**THE TASK**. Show me every line in the listing that has the word "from".

=== STORED DATA ===

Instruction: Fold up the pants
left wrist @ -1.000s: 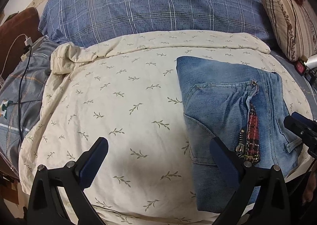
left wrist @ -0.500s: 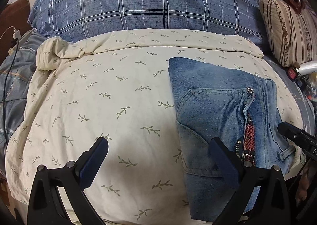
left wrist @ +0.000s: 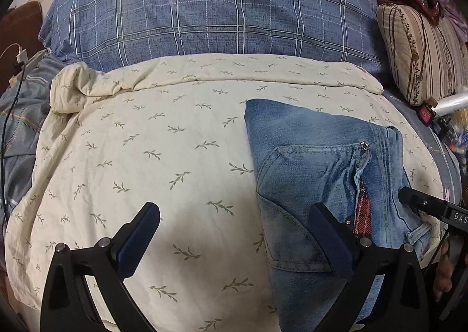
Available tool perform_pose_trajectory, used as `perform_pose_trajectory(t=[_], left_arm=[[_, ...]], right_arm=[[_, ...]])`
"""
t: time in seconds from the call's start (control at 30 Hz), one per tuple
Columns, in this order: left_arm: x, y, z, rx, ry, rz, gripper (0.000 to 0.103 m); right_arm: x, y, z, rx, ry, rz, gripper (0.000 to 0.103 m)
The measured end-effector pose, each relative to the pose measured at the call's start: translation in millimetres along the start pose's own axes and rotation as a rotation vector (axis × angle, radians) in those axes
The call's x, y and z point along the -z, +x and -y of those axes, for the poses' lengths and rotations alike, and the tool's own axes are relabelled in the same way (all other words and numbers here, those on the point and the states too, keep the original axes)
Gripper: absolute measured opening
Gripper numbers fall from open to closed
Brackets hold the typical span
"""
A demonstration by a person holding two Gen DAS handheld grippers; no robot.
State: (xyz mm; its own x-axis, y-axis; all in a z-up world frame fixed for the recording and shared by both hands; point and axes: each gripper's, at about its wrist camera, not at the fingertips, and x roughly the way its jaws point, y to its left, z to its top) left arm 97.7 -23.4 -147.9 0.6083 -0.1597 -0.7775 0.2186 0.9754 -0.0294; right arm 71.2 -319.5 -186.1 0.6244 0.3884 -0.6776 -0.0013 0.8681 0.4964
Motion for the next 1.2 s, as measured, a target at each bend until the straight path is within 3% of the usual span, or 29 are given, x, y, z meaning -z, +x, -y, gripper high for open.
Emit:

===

**PROBLEM SOLUTION**.
t: time in seconds from the call's start (control at 30 Hz), one per tuple
Gripper numbers fall from open to closed

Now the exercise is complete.